Governor Wilder in Dark Blue Suit

In 1948, I was a 17-year-old sophomore at Virginia Union University in Richmond, Virginia, majoring in chemistry.

Our Ethics professor brought to the attention of the class, “An American Dilemma,” a 1944 study of race relations authored by Swedish Nobel-laureate economist Gunnar Myrdal and funded by the Carnegie Corporation of New York.

Myrdal believed he saw a vicious cycle in which whites oppressed blacks, and then pointed to their poor performance as the reason for their oppression. The way out of this cycle, he argued, “was to either cure whites of the prejudice he believed existed, or to improve the circumstances of blacks, which would then disprove whites’ preconceived notions.”

Myrdal called this process the principle of “cumulation”.

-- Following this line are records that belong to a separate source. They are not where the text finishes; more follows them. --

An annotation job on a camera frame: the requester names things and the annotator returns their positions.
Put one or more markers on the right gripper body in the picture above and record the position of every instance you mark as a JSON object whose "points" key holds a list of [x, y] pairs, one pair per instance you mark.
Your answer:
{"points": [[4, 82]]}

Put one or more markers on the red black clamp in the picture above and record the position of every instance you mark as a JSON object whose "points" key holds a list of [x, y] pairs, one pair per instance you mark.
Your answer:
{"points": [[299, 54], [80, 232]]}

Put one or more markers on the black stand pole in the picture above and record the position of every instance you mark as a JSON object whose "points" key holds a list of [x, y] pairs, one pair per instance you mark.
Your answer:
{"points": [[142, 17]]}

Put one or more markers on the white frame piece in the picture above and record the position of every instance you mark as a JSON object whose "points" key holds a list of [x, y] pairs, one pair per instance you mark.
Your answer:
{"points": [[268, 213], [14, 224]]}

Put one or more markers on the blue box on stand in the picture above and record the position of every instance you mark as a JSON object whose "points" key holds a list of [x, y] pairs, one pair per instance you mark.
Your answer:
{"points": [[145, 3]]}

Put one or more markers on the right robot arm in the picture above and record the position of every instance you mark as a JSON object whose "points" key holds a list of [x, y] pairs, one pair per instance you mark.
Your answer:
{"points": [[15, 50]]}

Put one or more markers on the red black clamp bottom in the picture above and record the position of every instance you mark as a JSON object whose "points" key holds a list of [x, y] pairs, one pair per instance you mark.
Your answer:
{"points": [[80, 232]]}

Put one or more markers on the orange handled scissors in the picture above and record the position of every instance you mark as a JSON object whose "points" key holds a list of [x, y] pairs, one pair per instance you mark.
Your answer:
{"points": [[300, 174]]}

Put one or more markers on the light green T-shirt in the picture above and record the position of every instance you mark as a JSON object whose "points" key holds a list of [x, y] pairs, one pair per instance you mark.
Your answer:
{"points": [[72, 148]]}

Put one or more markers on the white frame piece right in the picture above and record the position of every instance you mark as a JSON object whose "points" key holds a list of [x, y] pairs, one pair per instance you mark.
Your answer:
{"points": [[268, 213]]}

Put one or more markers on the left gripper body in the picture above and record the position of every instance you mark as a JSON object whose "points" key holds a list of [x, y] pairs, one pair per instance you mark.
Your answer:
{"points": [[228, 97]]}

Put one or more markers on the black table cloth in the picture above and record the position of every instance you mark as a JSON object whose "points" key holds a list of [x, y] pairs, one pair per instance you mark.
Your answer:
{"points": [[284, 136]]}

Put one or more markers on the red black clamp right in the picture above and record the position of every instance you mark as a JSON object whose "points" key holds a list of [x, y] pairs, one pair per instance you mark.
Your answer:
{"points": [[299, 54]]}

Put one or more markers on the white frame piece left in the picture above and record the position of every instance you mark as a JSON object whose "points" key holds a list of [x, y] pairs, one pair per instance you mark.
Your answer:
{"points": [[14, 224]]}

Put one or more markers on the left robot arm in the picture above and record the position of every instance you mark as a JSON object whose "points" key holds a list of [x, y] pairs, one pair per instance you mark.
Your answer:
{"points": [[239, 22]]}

I believe that was the beginning point in my interest more in government, societal problems, and exposing structural and institutional racism, than my chosen major.

I remain indebted to VUU for that grounding instruction charting my life’s pursuit.

That was 72 years ago, and yes, there has been change, but clearly not enough. Though I graduated with a B.S. in Chemistry, and worked in the Office of the Chief Medical Examiner, I chose the law, and subsequently public service to bring about policy changes to serve the people that are disproportionately affected by racial, educational, economic, health, and criminal justice inequities.

Myrdal’s work was pivotal, not just to my learning, but to creating the first presidential commission on race in the U.S., and even cited in the Brown v. Board decision desegregating schools. It cannot be doubted that it was an instrument of change.

Something else has changed, though; the commitment of our “leaders” at all levels and from ALL races, to represent the “people”.

The true history of America has NEVER been taught to all Americans. Little wonder that “we are doomed to repeat it.”

George Floyd, and the countless lives lost, spanning hundreds of years in this country, are a testament to the notion that justice delayed is justice denied.

For how long must Americans of color wait for equality and justice?